El punto de encuentro de aquel derecho fundamental y de esta obligación constitucional que tiene el Poder Judicial está en que los jueces y tribunales han de expresar sus convicciones con la debida transparencia y claridad como para que sean comprendidas y entendidas por las partes, con independencia de que éstas las compartan o no. Esto equivale a decir que la elemental motivación exigible a una decisión judicial es la de explicar el proceso intelectivo que le ha llevado a quien la firma a una conclusión y no a otra.
En esta ocasión, el recurrente reclama subsidiariamente la anulación de la sentencia dictada por falta de la motivación suficiente, algo que debe de rechazarse de plano porque en la resolución combatida la jueza que la firma describe con suficiente transparencia el proceso intelectual que la ha llevado a condenar al recurrente por dos delitos, un proceso debidamente explicado en la propia sentencia que contiene:
1º. La fijación de un relato fáctico incontrovertible a partir de unas pruebas que analiza con el detenimiento que merecen;
2º. Una subsunción jurídico-penal de tales hechos que es lógica y racional, al encajar con naturalidad en los tipos penales barajados por las acusaciones los hechos declarados probados;
3º. La fijación justificada de la sanción penal que corresponde imponerle al acusado;
4º. Una final conclusión silogística que es plenamente coherente con todas y cada una de las explicaciones fácticas y jurídicas anteriores.
Estamos, entonces, en presencia de una sentencia que satisface los parámetros constitucionales de motivación mínimamente exigibles a toda resolución judicial y que, por ende, va a ser respetada por este tribunal de la segunda instancia. Y ello con independencia de que la misma no satisfaga, como no satisface, el particular interés absolutorio del recurrente, ilegítimo a los ojos de la imparcial Justicia.
Séptimo.-Costas procesales
La Sala no aprecia que el recurrente haya incurrido en temeridad o mala fe a la hora de interponer el recurso de apelación, demostrando más bien la intención de defender su postura hasta sus últimos extremos, razón por la que no procede imponerle las costas de esta instancia y sí declararlas de oficio. Esta posibilidad está expresamente contemplada en el artículo 240 de la Ley de Enjuiciamiento Criminal .
En atención a todo lo expuesto,
Fallo
Desestimamos el recurso de apelación interpuesto por Jesús Carlos contra la sentencia dictada el día 14 de abril de 2016 por la jueza de lo Penal nº 4 de Córdoba en el Juicio Rápido nº 119/2016 y, en consecuencia, confirmamos íntegramente dicha resolución, con declaración de oficio de las costas procesales causadas en esta instancia.
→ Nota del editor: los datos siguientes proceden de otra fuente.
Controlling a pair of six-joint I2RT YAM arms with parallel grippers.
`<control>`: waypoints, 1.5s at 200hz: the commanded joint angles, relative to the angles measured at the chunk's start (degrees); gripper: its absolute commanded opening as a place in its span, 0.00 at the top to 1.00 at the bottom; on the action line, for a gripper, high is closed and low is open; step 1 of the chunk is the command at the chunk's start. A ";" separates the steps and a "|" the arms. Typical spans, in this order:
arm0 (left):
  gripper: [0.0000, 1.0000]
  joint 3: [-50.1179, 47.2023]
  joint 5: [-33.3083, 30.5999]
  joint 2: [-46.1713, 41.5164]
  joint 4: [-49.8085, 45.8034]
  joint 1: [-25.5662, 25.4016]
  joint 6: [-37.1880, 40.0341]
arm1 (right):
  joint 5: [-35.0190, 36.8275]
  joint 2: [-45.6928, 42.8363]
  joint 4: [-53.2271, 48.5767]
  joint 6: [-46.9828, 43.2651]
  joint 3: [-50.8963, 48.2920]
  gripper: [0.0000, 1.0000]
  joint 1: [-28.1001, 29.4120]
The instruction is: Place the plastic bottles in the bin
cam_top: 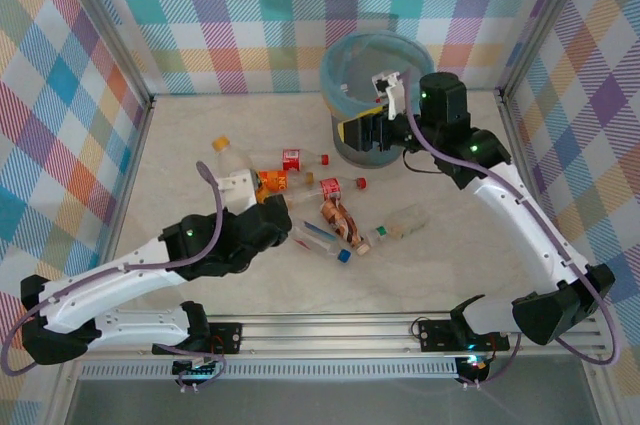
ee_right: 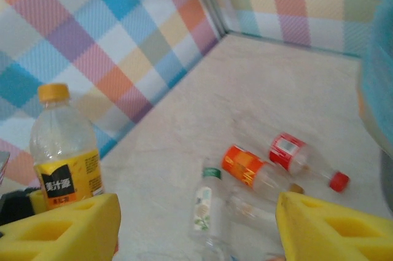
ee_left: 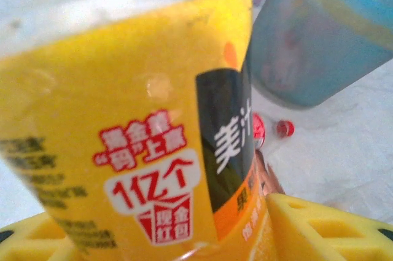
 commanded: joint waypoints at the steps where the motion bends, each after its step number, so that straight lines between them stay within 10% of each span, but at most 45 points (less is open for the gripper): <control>1: 0.41 3.46 -6.15 0.47 6.79 -0.67 26.84 | -9.09 0.28 5.19 2.30 3.91 0.32 -0.04; 69: 0.42 7.08 6.07 4.36 20.39 -0.63 57.27 | -19.32 3.89 6.37 2.91 12.82 0.30 2.06; 300: 0.43 3.92 16.26 2.24 22.76 -0.67 58.07 | -11.49 6.46 -3.29 -4.83 15.57 0.48 6.82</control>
Notifíquese la presente resolución a las partes, haciéndoles saber que, contra ella, cabe recurso de casación por infracción de precepto penal de carácter sustantivo, que deberá prepararse ante esta Audiencia dentro de los cinco días siguientes a la última notificación.
Así por esta nuestra sentencia, de la que se unirá certificación al rollo, lo pronunciamos y firmamos.